The point he’s trying to make is that it is impossible to identify any individual with one thing and one thing only. A person can be a Muslim, a woman, an African, a dentist, a feminist, a vegan, pious and a football fan all at the same time. And she cannot identify with only one category and ignore the others with no significant consequences. Identification with a single group causes divisions, which are perfect for inciting hate towards the ‘other’:

The implicit belief in the overarching power of a singular classification can make the world thoroughly inflammable. A uniquely divisive view goes not only against the old-fashioned belief that all human beings are much the same but also against the less discussed but much more plausible understanding that we are diversely different.

In the aforementioned text, by “diversely different”, Amartya Sen is not referring to a single identity with several sub-identities as we seem to view the Sudanese Identity. It’s in reference to the fact that we are Sudanese, but we’re also a lot of other things.

So since we are all of plural identities, we can find commonalities within our identities, and use them strategically. One cannot identify as only being Sudanese, because this makes an implicit commitment to this category while ignoring all other shared identities.

What we need to do is decide the degree of importance to attach to being Sudanese over other identity categories within which we belong. We cannot create a ‘Sudanese Identity’ that encompasses all existing identities within the country, primarily because we would be to identifying with a single category.

When we finally come to see ourselves as the plethora of identities that we are, the next challenge is how we appear to others. It’s important in the case of Sudan because we have been led to believe that certain people from certain parts of Sudan have certain habits, and this is what we would identify them with.

In Sudan, the Southerners didn’t define themselves as Southern, the Northerners have created this identity for them; and the same has been done for all the people in the outlying regions of Sudan. The north holds this power of ascription for the sole reason that it has always been the more developed, intellectual hub of the country.

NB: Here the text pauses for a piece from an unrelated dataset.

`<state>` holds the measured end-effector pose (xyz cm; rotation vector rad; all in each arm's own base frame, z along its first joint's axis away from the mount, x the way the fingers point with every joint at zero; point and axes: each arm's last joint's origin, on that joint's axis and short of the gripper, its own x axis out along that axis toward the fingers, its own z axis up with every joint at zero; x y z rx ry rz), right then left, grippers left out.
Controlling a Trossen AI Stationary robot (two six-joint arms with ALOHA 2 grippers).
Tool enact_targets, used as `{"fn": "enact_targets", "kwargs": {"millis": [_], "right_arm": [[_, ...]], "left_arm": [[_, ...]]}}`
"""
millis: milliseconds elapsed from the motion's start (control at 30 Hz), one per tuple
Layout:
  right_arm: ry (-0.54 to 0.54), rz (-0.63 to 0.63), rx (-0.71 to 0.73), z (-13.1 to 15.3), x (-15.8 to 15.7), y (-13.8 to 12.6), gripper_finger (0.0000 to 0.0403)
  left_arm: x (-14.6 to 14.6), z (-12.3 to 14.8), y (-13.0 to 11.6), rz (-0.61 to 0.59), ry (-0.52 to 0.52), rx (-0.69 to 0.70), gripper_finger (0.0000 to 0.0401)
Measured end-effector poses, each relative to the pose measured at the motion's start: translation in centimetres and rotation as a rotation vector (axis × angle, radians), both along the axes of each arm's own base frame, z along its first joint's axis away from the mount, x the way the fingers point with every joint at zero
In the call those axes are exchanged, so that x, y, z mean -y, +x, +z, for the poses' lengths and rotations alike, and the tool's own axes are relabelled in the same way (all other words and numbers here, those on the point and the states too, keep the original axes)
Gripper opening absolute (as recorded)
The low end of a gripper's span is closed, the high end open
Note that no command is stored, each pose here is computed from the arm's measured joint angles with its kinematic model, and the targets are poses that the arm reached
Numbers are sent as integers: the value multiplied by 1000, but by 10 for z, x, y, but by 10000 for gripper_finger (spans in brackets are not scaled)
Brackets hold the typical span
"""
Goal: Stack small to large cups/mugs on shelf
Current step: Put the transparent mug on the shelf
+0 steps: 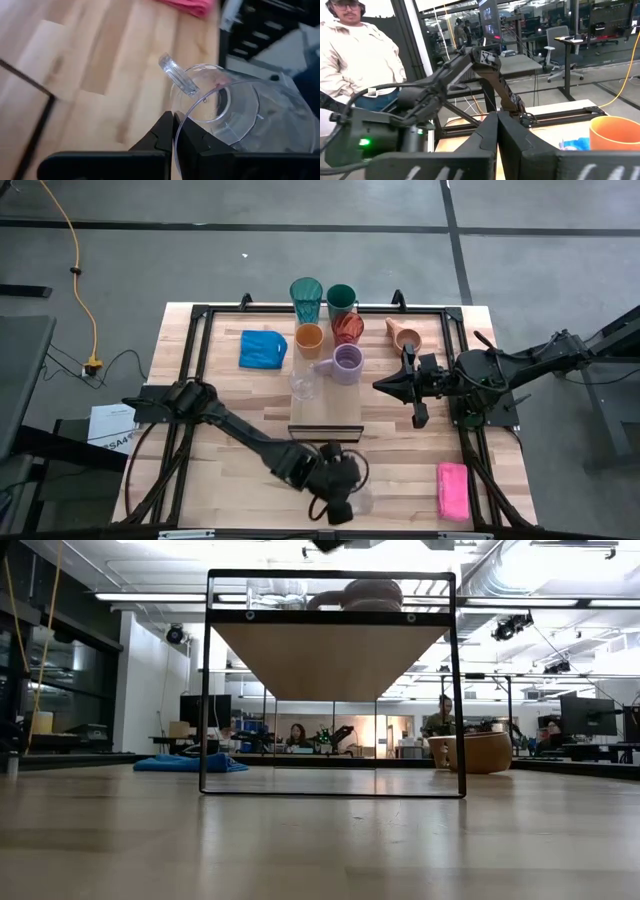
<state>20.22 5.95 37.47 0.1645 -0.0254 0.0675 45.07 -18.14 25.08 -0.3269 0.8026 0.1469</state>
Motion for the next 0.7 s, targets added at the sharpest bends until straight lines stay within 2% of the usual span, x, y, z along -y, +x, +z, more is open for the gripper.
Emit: {"fn": "enact_targets", "kwargs": {"millis": [133, 233, 500, 600, 700], "right_arm": [[-7, 0, 0, 0, 0, 0, 0], [-3, 0, 1, 0, 0, 0, 0], [2, 0, 3, 0, 0, 0, 0], [3, 0, 4, 0, 0, 0, 0], [2, 0, 3, 0, 0, 0, 0]], "left_arm": [[19, 3, -4, -67, 3, 46, 0], [21, 0, -4, -49, -25, 36, 0], [-14, -17, 11, 104, -130, -46, 0], [-22, -23, 18, 108, -169, -56, 0], [-22, -28, 15, 100, -153, -98, 0]]}}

The Sudanese Identity cannot house any other identities other than itself. It’s an identity just as being Muslim or Hausa is an identity.

A common misconception is the belief that the lack of a Sudanese identity has stalled any prospects of a revolution in the country. Revolutions don’t happen because of common identification, they happen as a consequence of injustice and corrupt rule. The commonality here is being human. Yes, this sounds ridiculously humanistic, but being human does come before Sudanese; what we fear for ourselves as humans, we fear for others, before that feeling is felt about being Sudanese.

The same concept can be applied to the wars in Sudan. The Sudanese Identity has been defined for us by the rulers of our country since its independence. The problem here is that it was defined, not that it was defined falsely. The fact that this defined Sudanese identity encompassed several identities involuntarily alienated some. The solution for this is not a Sudanese identity that includes every single identity within our borders, because that’s illogical.

We have to choose to be Sudanese, and that’s that. There’s a difference between defining an identity, and choosing one. Defining an identity not only puts limits, but it alienates others, consequentially by the person or people defining it. Plus, no one should have that right to begin with. While choosing one is a personal commitment, and identity is a personal issue.

So instead of defining the Sudanese Identity, we have to choose to be Sudanese, and more importantly, we need to create the conditions in which it becomes obsolete.